When they go back to the restaurant, its owner Comic Book Guy threatens to have Homer arrested for grand theft auto of his father's car. When Comic Book Guy notices his mint condition Radioactive Man #1 was damaged, he presses charges, and Homer is arrested. At Springfield County Court House, Judge Snyder finds Homer guilty, even after a touching apology letter written by Lisa.
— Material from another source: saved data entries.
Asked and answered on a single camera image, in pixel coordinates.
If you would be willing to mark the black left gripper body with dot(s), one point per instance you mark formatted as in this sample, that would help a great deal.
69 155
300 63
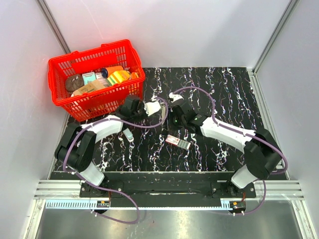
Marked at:
140 114

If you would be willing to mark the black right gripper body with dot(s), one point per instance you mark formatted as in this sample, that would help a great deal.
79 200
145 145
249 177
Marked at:
178 123

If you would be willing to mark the staple box with tray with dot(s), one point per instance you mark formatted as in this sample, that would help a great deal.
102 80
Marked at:
178 142

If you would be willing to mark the dark stapler magazine part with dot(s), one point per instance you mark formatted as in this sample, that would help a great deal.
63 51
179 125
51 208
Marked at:
164 109

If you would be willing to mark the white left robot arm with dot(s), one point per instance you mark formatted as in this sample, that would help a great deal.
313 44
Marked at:
76 147

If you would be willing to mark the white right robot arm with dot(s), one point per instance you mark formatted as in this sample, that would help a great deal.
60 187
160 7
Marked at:
261 152

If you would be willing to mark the yellow green box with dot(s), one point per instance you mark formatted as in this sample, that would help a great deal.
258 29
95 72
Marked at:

With two weeks before his sentencing hearing, the family prepares for the chance Homer might go to jail, and Marge agrees to make peace with Comic Book Guy. She goes to The Android's Dungeon & Baseball Card Shop to negotiate but Comic Book Guy says the issue is about getting respect. At home, Lisa discovers sentencing mitigations videos, including one employed by Mr. Burns, for one of his crimes against Springfield. The video, directed by Guillermo del Toro, opens with various monsters, then offers Burns as a sympathetic monster and product of a neglected and bullied childhood. They opt to use Springfield's last videographer, Gil, who Marge meets at Ol’ Gil's Wedding Videos store, where she realizes they can do their own recording. Their efforts fall short but Lisa is able to splice together the work using her Final Cut Pro skills. In court Judge Snyder is initially open to setting Homer free but Comic Book Guy delivers an empassioned courtroom speech, the best Snyder has ever heard. He will deliver his verdict the next day.
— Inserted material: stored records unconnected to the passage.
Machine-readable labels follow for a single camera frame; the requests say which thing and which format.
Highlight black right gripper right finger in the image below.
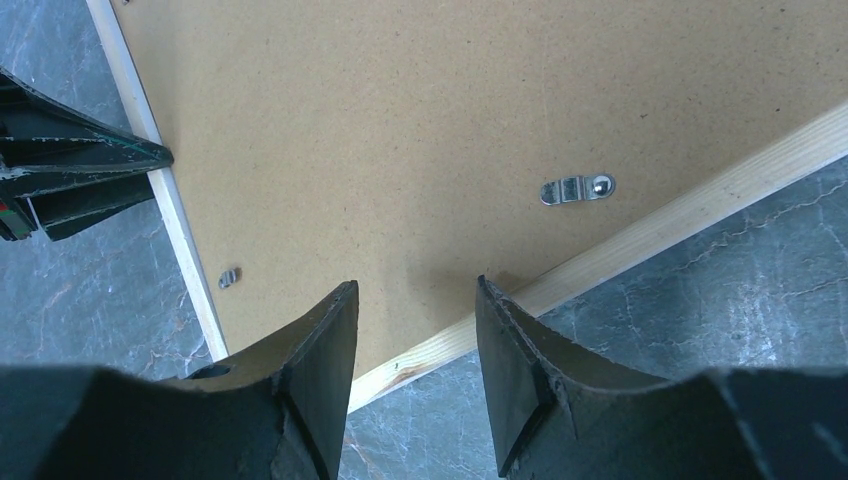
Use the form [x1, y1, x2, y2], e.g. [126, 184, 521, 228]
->
[475, 277, 847, 479]

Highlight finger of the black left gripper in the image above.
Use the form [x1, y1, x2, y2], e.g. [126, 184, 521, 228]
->
[1, 69, 174, 197]
[30, 173, 155, 241]

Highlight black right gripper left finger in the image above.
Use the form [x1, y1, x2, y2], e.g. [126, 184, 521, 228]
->
[1, 281, 359, 479]

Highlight brown cardboard backing board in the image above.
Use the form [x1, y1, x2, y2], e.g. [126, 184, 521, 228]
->
[116, 1, 847, 374]

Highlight light wooden picture frame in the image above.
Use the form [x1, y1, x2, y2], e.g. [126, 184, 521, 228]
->
[84, 0, 848, 415]

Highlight small metal retaining clip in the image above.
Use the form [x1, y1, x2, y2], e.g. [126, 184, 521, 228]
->
[217, 267, 241, 290]

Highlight metal frame retaining clip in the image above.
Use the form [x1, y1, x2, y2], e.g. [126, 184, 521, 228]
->
[539, 173, 616, 206]
Lisa finds a replacement Radioactive Man #1 online in a nearby Ogdenville comic book shop. But at Comic Book Guy's store he still holds a grudge against Homer. However he notices Homer's 1975 season one Welcome Back, Kotter keychain, a “precious totem” to Homer, the only gift his father ever gave him. To make Homer feel how he felt with his beloved car and comic, Comic Book Guy smashes the keychain with Thor's hammer Mjölnir, then declares he'll drop the charges. He also declares Homer his best friend and that the two will go to Comic-Con.
In the epilogue, Bart is shown in detention at school being supervised by Principal Skinner. Bart shows Skinner a prank sentencing mitigation video with Milhouse extolling Bart's transformative help, while the video plays Bart escapes from the room.
"101 Mitigations" scored a 0.8 rating with a 4 share and was watched by 2.25 million people, making The Simpsons Fox's highest rated show of the night.
Tony Sokol of Den of Geek gave the episode 4 out of 5 stars, stating "What did we learn from this episode? Certainly not the intended lesson that moments of pure joy always have consequences, it is German is earth's closest language to Klingon. The episode is funny and revelatory, though not always tummy rumbling funny. ‘101 Mitigations’ contains a good mix of the clever and the silly, with a moral compass set on cruise control."
Dennis Perkins of The A.V. Club gave the episode a C+, stating "For Homer to finally understand the pain his wacky weekly nonsense causes to another person could be a loaded moment, dramatically. But the episode fudges it. The brisk running time—truncated more by del Toro's time-consuming but attention-grabbing cameo—leaves Homer and CBG's rapprochement hanging unsatisfactorily, pawned off on the joke that Homer regards CBG's invitation to Comic-Con as barely preferable to prison. The Simpsons has room for its characters’ signature misbehaviors to be deconstructed in a meaningful way. It's a shame '101 Mitigations' doesn't.